[PROVIDED INFORMATION Boundary: Start]
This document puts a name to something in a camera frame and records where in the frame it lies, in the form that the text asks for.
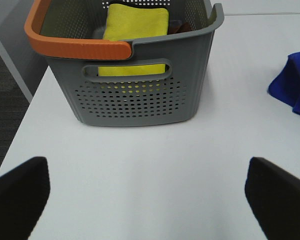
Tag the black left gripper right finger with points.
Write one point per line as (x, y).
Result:
(273, 195)

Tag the blue towel on table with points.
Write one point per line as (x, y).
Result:
(286, 86)

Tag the brown cloth in basket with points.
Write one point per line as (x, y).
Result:
(177, 26)

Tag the yellow folded towel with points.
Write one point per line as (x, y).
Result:
(127, 21)

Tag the grey perforated plastic basket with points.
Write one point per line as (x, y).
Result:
[PROVIDED INFORMATION Boundary: End]
# ABOUT THIS EXERCISE
Report the number of lines in the records above that include "with", leaving out any other words.

# WRITTEN SOLUTION
5